## Action item
Write out the listing exactly, dropping any picture it contains.

## Record extracts
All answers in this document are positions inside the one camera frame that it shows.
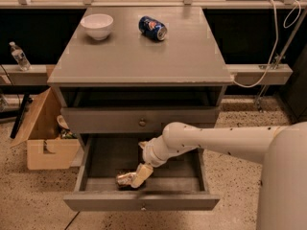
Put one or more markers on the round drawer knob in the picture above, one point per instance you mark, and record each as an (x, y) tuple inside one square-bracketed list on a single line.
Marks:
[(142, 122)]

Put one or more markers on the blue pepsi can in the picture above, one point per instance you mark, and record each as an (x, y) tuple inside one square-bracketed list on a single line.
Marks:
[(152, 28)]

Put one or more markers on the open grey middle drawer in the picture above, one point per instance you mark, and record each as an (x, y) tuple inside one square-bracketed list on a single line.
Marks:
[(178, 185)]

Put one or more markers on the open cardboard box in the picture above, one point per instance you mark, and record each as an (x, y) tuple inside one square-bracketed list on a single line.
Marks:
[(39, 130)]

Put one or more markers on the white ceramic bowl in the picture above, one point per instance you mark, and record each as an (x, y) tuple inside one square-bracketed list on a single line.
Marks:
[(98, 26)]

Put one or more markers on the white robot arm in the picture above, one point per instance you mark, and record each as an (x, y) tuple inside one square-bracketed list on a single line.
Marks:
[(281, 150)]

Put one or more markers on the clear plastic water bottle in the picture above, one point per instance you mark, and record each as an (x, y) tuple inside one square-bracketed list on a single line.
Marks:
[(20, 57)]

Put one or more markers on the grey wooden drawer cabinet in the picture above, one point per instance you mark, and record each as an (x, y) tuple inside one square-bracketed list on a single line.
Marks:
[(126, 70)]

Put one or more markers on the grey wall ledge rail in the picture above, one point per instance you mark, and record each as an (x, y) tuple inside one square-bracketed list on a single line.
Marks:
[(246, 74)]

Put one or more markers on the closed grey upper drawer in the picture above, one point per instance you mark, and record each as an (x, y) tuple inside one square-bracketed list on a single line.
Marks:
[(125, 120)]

## Answer below
All answers in this document are positions inside the one camera frame that it shows.
Put one or more markers on the round drawer knob in the picture above, one point per instance you mark, and record each as an (x, y) tuple inside one square-bracketed list on a single line.
Marks:
[(142, 122)]

Put one or more markers on the blue pepsi can in the picture above, one point per instance you mark, and record each as an (x, y) tuple inside one square-bracketed list on a single line.
Marks:
[(152, 28)]

Put one or more markers on the open grey middle drawer in the picture above, one point per instance you mark, and record each as an (x, y) tuple inside one square-bracketed list on a single line.
Marks:
[(178, 185)]

Put one or more markers on the open cardboard box in the picture above, one point per instance you mark, and record each as an (x, y) tuple inside one square-bracketed list on a single line.
Marks:
[(39, 130)]

Put one or more markers on the white ceramic bowl in the picture above, one point per instance you mark, and record each as an (x, y) tuple inside one square-bracketed list on a single line.
Marks:
[(98, 26)]

Put one or more markers on the white robot arm in the picture above, one point per instance you mark, and record each as an (x, y) tuple inside one square-bracketed list on a single line.
Marks:
[(281, 150)]

Put one or more markers on the clear plastic water bottle in the picture above, one point per instance you mark, and record each as an (x, y) tuple inside one square-bracketed list on a single line.
Marks:
[(20, 57)]

Put one or more markers on the grey wooden drawer cabinet in the picture above, one point per instance you mark, and record each as an (x, y) tuple inside one square-bracketed list on a single line.
Marks:
[(126, 70)]

Put one or more markers on the grey wall ledge rail in the picture above, one point per instance you mark, and record each as an (x, y) tuple inside one square-bracketed list on a single line.
Marks:
[(246, 74)]

Put one or more markers on the closed grey upper drawer in the picture above, one point per instance you mark, and record each as an (x, y) tuple inside one square-bracketed list on a single line.
Marks:
[(125, 120)]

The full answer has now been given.